EXERCISE OBJECTIVE:
An exact reproduction is needed of every line from the beginning of the data down to and including the line that contains "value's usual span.", minus the pictures.

DATASET CONTENT:
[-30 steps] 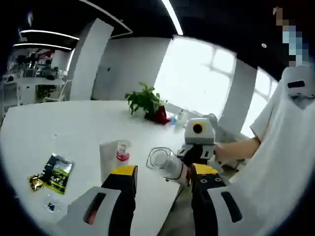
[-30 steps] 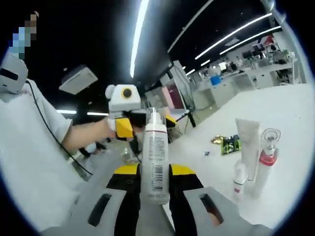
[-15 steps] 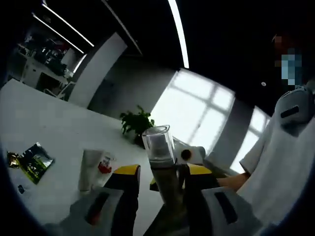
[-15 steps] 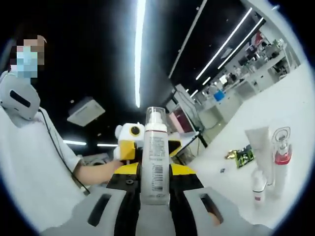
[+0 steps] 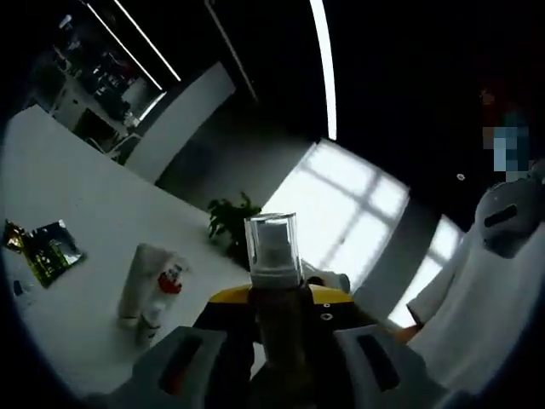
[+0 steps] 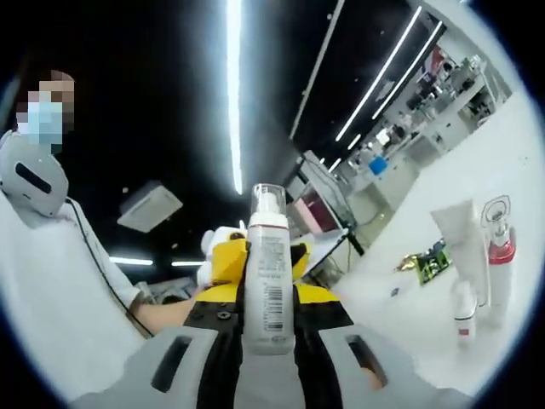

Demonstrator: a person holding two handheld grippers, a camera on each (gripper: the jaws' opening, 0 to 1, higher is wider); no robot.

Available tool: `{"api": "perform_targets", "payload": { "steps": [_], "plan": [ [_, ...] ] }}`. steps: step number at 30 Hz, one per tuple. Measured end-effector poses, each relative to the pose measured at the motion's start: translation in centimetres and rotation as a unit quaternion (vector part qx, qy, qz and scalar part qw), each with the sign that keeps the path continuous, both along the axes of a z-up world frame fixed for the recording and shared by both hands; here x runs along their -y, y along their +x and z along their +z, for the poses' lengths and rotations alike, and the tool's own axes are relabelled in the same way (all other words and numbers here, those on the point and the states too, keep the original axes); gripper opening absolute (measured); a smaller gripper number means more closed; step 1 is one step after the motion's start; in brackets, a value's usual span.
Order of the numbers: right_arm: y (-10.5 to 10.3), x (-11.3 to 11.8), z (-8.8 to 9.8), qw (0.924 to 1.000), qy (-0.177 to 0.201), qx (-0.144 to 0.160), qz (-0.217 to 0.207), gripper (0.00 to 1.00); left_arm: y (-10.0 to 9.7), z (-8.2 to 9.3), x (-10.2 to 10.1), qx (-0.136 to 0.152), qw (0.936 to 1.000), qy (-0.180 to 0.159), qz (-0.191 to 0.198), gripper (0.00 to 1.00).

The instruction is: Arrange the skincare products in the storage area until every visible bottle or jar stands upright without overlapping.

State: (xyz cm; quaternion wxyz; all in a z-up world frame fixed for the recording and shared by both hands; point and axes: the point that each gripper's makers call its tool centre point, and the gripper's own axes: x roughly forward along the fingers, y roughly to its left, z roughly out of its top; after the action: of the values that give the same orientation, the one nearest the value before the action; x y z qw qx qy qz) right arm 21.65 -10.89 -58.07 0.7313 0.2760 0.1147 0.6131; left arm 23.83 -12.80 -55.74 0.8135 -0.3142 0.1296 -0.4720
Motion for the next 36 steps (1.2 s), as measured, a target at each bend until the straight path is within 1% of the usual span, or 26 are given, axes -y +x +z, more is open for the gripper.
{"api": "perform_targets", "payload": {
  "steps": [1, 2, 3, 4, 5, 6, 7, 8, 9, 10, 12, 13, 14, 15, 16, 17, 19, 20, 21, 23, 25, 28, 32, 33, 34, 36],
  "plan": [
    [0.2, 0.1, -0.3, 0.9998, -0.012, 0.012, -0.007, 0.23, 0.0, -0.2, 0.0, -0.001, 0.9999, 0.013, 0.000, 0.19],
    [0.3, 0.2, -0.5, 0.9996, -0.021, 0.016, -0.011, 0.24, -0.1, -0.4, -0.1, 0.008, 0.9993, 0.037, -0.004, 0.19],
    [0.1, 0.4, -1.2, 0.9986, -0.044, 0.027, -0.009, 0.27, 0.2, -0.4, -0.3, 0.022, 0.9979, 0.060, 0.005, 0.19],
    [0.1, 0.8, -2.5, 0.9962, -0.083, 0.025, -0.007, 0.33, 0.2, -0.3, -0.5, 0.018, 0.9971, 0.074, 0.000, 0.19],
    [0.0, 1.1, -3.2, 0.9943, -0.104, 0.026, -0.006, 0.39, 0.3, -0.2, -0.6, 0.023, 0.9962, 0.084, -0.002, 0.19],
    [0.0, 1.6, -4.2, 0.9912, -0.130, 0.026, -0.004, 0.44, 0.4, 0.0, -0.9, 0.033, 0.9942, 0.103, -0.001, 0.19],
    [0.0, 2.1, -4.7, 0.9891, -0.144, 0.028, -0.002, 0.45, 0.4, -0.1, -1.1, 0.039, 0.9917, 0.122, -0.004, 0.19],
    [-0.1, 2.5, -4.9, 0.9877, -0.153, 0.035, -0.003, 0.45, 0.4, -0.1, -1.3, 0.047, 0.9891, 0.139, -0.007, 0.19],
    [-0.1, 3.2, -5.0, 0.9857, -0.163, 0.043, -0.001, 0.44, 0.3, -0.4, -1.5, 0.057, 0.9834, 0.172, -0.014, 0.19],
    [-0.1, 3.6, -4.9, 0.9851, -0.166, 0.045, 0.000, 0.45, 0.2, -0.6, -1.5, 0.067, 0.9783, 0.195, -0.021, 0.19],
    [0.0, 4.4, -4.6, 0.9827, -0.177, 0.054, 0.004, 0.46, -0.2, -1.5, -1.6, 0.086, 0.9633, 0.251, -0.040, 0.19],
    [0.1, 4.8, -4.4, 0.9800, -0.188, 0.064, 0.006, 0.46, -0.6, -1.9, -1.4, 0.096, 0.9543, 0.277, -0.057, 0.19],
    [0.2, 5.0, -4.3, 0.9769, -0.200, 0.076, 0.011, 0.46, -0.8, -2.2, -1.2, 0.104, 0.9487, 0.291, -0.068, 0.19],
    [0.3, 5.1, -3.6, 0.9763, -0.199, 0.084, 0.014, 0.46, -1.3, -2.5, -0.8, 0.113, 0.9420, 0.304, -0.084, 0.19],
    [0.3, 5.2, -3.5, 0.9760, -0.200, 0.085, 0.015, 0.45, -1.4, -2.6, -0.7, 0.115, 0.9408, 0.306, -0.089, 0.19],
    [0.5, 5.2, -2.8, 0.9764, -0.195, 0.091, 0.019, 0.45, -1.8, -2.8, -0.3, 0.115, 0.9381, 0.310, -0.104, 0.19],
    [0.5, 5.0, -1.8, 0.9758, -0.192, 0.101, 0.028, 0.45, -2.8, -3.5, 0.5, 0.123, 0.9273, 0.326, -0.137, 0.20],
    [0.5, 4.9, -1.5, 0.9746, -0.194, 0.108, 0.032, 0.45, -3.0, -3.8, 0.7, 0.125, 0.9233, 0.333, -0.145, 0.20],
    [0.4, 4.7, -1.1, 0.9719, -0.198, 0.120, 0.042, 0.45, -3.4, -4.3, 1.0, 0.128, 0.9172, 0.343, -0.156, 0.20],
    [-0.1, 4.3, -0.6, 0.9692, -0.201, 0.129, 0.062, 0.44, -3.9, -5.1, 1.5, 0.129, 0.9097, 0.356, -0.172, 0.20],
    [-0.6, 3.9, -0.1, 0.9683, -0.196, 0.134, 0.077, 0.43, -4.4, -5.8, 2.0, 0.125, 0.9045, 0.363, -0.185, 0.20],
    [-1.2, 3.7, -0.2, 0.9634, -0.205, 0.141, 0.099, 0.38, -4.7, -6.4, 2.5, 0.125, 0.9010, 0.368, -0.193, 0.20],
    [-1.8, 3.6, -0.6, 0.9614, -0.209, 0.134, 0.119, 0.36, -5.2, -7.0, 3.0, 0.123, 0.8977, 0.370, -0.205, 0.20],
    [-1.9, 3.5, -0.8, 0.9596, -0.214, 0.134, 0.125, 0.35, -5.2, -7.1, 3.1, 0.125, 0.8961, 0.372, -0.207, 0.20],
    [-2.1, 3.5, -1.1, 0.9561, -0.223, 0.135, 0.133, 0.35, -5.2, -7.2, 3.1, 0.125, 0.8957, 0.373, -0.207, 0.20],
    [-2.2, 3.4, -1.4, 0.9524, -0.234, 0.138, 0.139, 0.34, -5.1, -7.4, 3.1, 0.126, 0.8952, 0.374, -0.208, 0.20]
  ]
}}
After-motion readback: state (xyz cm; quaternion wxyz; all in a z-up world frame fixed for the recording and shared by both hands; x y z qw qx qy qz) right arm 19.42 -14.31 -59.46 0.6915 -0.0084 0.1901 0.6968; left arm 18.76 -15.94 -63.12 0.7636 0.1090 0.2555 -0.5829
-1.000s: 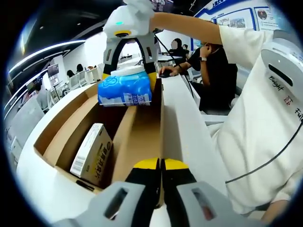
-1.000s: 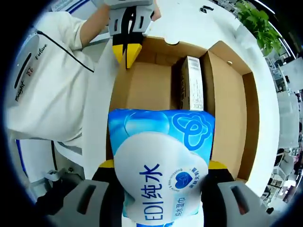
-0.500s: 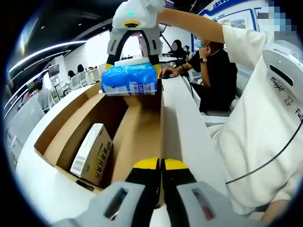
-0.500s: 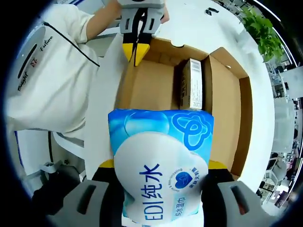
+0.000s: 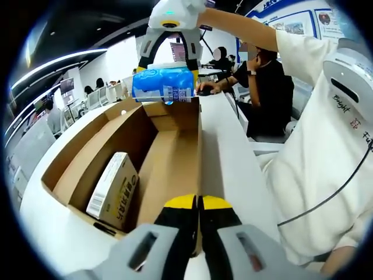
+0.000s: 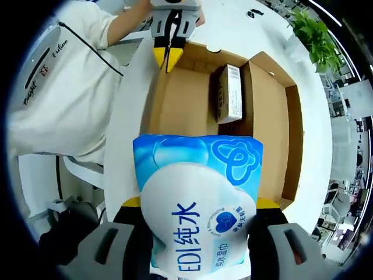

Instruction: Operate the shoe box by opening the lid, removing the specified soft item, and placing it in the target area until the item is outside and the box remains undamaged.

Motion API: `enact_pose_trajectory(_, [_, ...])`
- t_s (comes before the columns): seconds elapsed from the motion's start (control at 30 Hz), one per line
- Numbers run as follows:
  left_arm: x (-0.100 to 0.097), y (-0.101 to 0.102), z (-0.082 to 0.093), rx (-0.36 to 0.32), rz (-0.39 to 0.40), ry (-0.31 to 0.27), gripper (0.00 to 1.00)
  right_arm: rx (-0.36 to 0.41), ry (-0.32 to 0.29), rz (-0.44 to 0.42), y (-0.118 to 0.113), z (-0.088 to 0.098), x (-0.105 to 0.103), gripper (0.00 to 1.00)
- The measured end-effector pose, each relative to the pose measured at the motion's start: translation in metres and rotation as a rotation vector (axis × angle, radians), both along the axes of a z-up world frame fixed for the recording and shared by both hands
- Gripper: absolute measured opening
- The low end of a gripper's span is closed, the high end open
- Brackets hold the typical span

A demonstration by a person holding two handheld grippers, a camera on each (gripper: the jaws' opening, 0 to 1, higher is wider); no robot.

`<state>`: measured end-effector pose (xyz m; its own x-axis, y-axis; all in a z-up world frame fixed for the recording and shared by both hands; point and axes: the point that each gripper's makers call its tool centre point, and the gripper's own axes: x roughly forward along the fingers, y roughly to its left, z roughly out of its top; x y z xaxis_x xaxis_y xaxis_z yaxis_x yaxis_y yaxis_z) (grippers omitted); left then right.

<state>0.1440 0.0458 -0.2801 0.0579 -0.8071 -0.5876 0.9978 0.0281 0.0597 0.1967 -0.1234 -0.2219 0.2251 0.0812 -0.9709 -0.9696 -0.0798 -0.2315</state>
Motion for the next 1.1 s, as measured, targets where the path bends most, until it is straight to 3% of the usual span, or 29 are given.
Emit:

EXPECTED ANSWER:
[-30 steps] 
[-30 steps] 
[-15 steps] 
[-15 steps] 
[+0 steps] 
[+0 steps] 

Demonstrator: a person holding two handheld grippers, a camera on each (gripper: the jaws' opening, 0 to 1, higher is wider); no robot.

Available tool: `{"api": "perform_targets", "payload": { "steps": [_], "plan": [ [_, ...] ] }}`. steps: step number at 30 Hz, one per tuple. Measured end-effector poses, each relative to the pose measured at the motion's start: translation in centimetres and rotation as a unit quaternion (vector part qx, qy, qz and scalar part qw), each with the sign that keeps the path continuous, both along the axes of a z-up world frame fixed for the recording and shared by both hands; here x runs along their -y, y along their +x and z along their +z, for the poses' lengths and rotations alike, and the tool's own axes are relabelled in the same way (all other words and numbers here, those on the point and the states too, keep the original axes); gripper opening absolute (measured); a smaller gripper number means more closed; step 1 is one step after the motion's start; in brackets, a value's usual span.

Nothing else remains for the exercise.